This year, Uzbek Forum is conducting monitoring of Uzbekistan’s cotton harvest and advocating for reforms to end forced labor for the tenth consecutive year. With the 2020 harvest now underway, we take a look back at how our organization together with brave human rights defenders worked to expose the system of forced labor.

When Uzbek Forum (then Uzbek-German Forum/UGF) began monitoring, the Uzbek government operated the world’s largest orchestration of state-sponsored child and forced labor. It is difficult to estimate the full societal impact of the system that forced millions of people to give up weeks or months of their lives every year, resulting in the closures of schools, the inability of hospitals to function properly, the loss of economic productivity, and the fundamental freedom of people to make their own choices.

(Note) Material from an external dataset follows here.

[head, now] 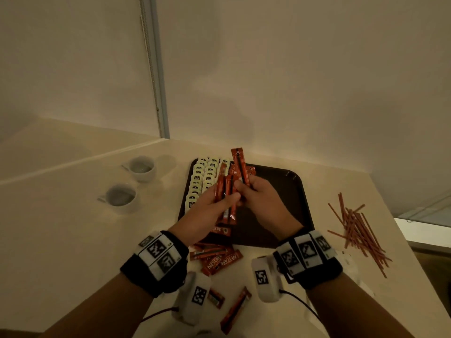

Uzbekistan has yet to begin to grapple with the enormity of the impact and loss the forced labor system has had on its society and economy, much less the countless personal tragedies it entailed. Amid all the celebration of the reform process, there should also be some sober reflection and some attempt to make amends through investments in education, healthcare, and affected communities.

In this article we re-trace the last ten years, highlighting some of the challenges, milestones and victories along the way. It is impossible to catalogue each and every event or the many lost and shattered lives that fell victim to the menace of forced labor in Uzbekistan. This condensed review does however demonstrate that change is possible, that it comes slowly and often at great personal cost. Indeed, the changes we celebrate today, including the fact that civil society monitors are now able to conduct monitoring for the ILO, would not have been possible if not for the work of the brave Uzbek Forum monitors and other activists who brought independent information about forced labor to the world for years when no one else did.

These monitors and activists worked at great personal risk and suffered hugely for it. Some of the reprisals are touched on in this article, but there are many more. The government and the rest of the world owe them a debt of gratitude and should compensate them for harms suffered.